We kept that tablecloth in the upstairs hall closet. It’s still there. Whenever I accidentally come across it, it makes me laugh, once again, at how seriously some people take their particular subset of religious belief. When I went to Cornell as a Freshman, and went to the student chapel, I was amazed to find that they had a three-way altar. It could be rotated from the Jewish background to the Christian background (with a Cross), to some sort of upholstery cloth for the “Others.” I was there for an “Other” service one day, conducted by the Reverend Ernest Werner, of the Ithaca First Unitarian Church. His message was that there are many paths to God, and each one can be valid in it’s own right. It made such a powerful impression on me, that the next Sunday I walked the mile down the hill to check out the Unitarian/Universalist take on faith. And SOLD!

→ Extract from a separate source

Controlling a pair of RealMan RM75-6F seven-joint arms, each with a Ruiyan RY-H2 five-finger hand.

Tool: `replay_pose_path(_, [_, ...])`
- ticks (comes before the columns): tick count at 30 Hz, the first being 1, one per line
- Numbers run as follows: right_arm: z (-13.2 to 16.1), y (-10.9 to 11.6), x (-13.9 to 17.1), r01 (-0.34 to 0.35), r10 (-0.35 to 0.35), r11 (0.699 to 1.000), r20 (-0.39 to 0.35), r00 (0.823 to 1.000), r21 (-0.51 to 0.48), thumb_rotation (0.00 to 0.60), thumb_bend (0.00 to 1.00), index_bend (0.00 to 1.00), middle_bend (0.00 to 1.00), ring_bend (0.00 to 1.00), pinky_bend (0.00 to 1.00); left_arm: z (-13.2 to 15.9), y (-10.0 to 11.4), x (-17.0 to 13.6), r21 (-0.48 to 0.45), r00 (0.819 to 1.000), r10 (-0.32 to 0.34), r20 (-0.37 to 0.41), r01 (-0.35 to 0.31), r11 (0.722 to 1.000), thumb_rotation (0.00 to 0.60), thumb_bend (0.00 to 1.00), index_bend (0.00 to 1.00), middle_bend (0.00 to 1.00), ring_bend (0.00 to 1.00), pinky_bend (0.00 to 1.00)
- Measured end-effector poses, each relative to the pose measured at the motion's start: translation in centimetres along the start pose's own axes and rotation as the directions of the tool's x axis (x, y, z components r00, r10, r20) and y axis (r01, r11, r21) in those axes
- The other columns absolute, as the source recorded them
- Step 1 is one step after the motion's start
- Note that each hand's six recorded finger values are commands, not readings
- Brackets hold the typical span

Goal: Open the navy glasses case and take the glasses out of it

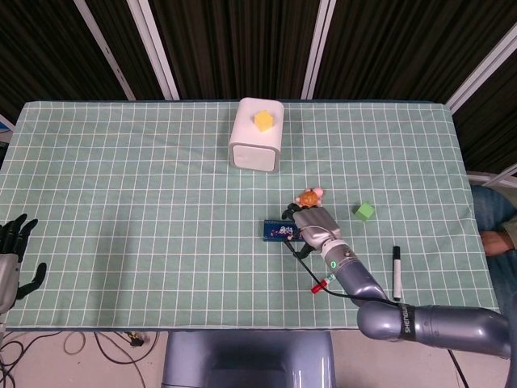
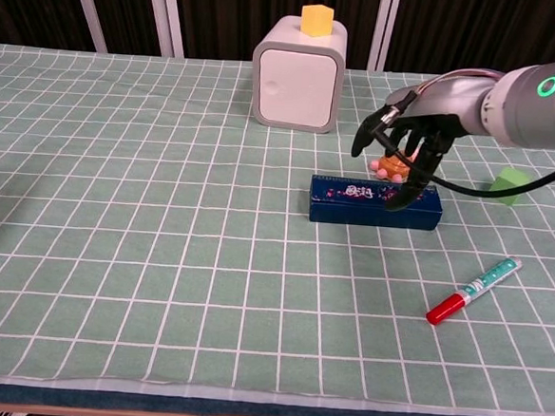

To tell the truth, I think that old, dirty tablecloth had a hand in helping me to find my “Religious Home” in Unitarianism. I could see my straight-laced Methodist Missionary grandmother telling all those Hindu or Buddhist or Brahman Indian young women that they were “WRONG, WRONG, WRONG!” And I almost wanted to go back there and find them and apologize to them for my Grandmother’s short-sightedness! Their culture is important and valuable to them, too!

Well, your Fundamentalist reaction to the teaching that rhythmic dancing was wickedness reminded me, pointedly, that we, as offspring or “grand-offspring” of those in “tight-minded- faiths, come to a point at which we realize that we have to choose our own religious paths for ourselves! I think it’s important that we do this. It means that we invest a personal “ownership” in our beliefs. It becomes not just a “dirty white tablecloth in the closet,” something handed down, with love, or perhaps with spite! And, I think that the messages in APHC mean more to me, because I can identify with Our Fine Host’s fundamentalist background, and with the cultural and familial aspects that go along with it!